私は一度に小さな部分ずつ作業しました。例えば、柱1本、またはアーチ状の部分1箇所ずつです。その部分全体を濡らしてから色を落とし、グラデーションや様々な色合いを表現しました。 キナクリドンバーントオレンジ 暗い部分の暖かさを保つのに役立つため、濃度を高くして使用した。.
最終修正
柱とアーチの一部の色を修正しました。アーチの一部に白い紙が多すぎたので、濡らしてグレーと紫の色を加えました。前景の柱の3つの面では、濃淡のコントラストが強すぎて、まるでナポリタンアイスクリームのようだったので、柱の中央と右端の面の色調を暗くしました。.

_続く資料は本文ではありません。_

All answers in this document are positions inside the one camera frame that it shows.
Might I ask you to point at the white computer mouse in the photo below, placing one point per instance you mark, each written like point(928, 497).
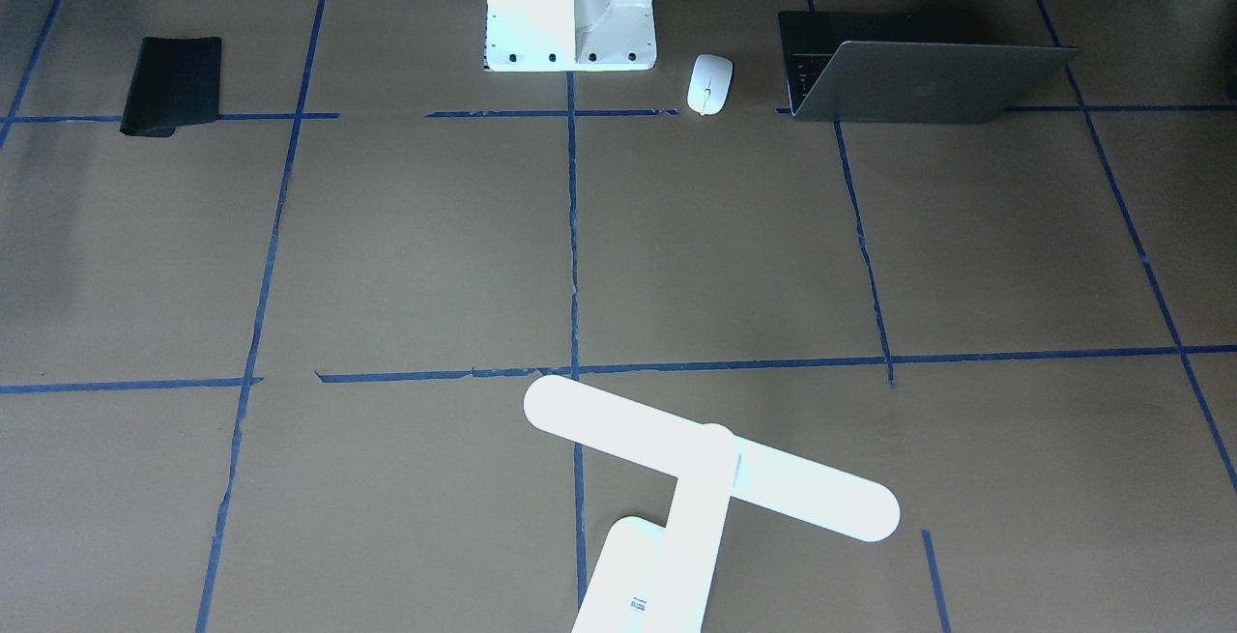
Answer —
point(709, 84)

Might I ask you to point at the grey laptop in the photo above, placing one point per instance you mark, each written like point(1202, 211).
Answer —
point(916, 68)

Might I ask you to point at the black mouse pad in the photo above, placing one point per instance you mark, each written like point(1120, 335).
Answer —
point(176, 83)

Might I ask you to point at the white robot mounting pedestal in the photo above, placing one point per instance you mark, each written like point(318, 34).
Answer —
point(569, 35)

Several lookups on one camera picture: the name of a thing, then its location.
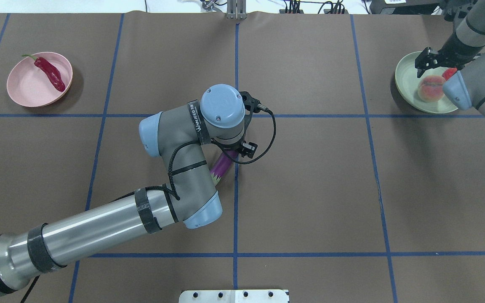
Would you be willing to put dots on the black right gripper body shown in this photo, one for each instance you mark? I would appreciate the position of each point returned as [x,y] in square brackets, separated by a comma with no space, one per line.
[445,57]

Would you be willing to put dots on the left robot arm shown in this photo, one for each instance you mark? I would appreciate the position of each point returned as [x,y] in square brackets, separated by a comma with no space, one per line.
[221,117]

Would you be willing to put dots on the red chili pepper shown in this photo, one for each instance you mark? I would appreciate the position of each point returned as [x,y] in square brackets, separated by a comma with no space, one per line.
[49,71]

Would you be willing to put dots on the yellow pink peach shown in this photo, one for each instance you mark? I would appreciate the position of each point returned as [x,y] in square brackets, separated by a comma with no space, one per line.
[430,88]

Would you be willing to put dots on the green plate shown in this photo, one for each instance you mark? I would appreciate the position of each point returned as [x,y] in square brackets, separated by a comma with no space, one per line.
[407,83]

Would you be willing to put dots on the red yellow pomegranate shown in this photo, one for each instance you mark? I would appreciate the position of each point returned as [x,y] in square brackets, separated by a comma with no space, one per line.
[448,73]

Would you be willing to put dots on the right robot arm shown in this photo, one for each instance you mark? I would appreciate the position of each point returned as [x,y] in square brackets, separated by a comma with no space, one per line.
[464,50]

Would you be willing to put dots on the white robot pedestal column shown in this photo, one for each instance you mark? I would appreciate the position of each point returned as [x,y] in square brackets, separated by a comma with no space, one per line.
[235,296]

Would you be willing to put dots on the pink plate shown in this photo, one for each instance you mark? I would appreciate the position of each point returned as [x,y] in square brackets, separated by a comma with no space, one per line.
[29,86]

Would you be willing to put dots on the aluminium frame post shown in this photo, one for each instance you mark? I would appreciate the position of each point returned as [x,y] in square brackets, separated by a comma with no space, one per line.
[236,9]

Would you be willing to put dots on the purple eggplant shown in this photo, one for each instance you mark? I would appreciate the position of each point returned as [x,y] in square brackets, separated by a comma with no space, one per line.
[222,165]

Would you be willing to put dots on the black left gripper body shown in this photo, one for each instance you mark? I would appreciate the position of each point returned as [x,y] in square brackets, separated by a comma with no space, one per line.
[247,149]

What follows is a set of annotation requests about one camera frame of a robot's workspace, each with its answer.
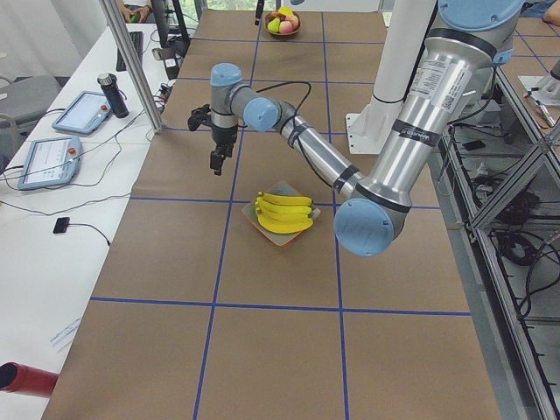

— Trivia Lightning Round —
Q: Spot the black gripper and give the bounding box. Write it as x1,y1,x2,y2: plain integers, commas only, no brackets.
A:
187,0,264,176

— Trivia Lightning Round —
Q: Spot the yellow plastic banana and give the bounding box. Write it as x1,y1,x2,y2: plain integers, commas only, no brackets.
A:
255,198,312,215
257,192,312,207

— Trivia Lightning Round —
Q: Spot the yellow banana top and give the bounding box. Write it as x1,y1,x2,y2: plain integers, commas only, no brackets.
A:
255,206,312,223

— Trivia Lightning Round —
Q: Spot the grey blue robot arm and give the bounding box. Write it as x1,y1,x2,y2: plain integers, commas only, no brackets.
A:
188,1,522,256

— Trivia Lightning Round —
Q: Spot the brown wicker basket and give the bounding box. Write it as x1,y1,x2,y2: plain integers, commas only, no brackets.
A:
264,11,301,37

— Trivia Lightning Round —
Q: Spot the yellow banana bottom in basket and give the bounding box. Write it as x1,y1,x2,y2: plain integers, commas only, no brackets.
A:
277,6,294,18

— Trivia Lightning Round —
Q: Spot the green pear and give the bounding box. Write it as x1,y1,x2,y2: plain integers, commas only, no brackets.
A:
266,17,282,33

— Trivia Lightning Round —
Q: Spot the red apple upper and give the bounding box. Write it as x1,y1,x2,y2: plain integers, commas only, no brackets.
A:
279,20,294,35

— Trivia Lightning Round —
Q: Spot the red apple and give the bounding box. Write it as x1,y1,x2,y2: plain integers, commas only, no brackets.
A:
279,20,294,35
285,15,299,29

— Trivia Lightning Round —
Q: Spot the red apple lower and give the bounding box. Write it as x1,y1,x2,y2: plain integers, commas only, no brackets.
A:
285,15,299,29

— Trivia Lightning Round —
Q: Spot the black keyboard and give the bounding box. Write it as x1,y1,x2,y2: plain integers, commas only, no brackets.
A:
115,30,144,74

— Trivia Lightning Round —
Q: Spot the black water bottle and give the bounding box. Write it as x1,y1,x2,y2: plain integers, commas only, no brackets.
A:
97,73,129,118

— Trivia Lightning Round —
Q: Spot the teach pendant far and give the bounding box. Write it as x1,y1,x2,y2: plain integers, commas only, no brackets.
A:
52,91,111,136

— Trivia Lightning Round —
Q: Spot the teach pendant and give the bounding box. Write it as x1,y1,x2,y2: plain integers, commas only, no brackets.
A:
17,136,83,191
52,91,111,136

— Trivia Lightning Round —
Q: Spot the teach pendant near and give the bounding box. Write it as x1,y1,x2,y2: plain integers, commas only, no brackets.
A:
17,136,83,191

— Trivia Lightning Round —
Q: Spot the small black puck device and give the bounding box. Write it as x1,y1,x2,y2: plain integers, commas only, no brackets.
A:
52,217,70,235

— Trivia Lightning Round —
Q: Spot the grey office chair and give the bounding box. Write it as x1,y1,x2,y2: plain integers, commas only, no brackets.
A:
1,75,61,156

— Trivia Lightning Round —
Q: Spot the red fire extinguisher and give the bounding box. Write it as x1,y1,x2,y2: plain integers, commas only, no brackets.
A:
1,362,59,398

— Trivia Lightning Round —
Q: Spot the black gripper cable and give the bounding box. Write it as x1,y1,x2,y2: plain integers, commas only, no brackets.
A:
238,80,312,130

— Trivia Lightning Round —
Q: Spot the aluminium frame post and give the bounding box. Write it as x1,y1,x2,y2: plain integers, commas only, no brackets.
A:
99,0,163,134

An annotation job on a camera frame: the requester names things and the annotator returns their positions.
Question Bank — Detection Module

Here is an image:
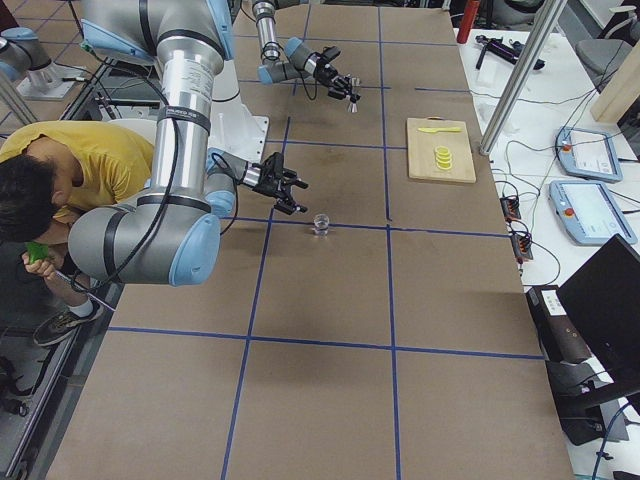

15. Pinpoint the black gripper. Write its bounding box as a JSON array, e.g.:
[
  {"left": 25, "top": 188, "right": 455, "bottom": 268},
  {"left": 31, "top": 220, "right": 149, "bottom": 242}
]
[
  {"left": 314, "top": 59, "right": 361, "bottom": 101},
  {"left": 251, "top": 152, "right": 308, "bottom": 215}
]

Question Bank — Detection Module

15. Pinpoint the black box device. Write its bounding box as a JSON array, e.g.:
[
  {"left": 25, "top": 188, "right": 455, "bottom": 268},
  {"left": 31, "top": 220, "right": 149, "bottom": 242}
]
[{"left": 526, "top": 285, "right": 591, "bottom": 365}]

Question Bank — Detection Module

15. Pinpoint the near blue teach pendant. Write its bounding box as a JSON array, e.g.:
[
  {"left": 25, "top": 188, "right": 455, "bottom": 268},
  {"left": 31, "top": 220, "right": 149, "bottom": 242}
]
[{"left": 548, "top": 180, "right": 638, "bottom": 246}]

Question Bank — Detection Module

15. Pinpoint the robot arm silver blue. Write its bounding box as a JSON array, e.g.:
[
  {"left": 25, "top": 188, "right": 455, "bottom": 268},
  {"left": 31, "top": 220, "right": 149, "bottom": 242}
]
[
  {"left": 68, "top": 1, "right": 300, "bottom": 286},
  {"left": 251, "top": 0, "right": 360, "bottom": 113}
]

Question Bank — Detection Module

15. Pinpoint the steel double jigger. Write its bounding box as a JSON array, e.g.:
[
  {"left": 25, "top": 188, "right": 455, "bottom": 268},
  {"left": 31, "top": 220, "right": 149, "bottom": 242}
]
[{"left": 348, "top": 86, "right": 360, "bottom": 114}]

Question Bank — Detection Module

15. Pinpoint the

グリザイユの下塗りから始め、部分ごとに作業を進め、それぞれの部分を乾燥させるという工程は、おそらく全部で8時間ほどかかるであろう長い制作過程でした。しかし、それは決して退屈な作業ではありませんでした。水彩画の醍醐味の一つは、ウォッシュ技法を用いることです。まず一色でウォッシュを施し、微妙に色合いを変えた色を重ねていくことで、対象を写実的に描いただけの作品が、感情に訴えかける芸術へと生まれ変わります。千年前に大聖堂で石工たちが成し遂げた仕事ぶりを思い起こすと、水彩画を描くことが大変な作業だとはほとんど感じません。彼らがハンマーとノミを手に、設計図をもとに石という素材からこの世のものとは思えないほどの美しさを彫り出していた様子を想像するだけです。アーティストとして、彼らの偉大な業績に少しでも関わることができたのは、私にとって大きな喜びです。.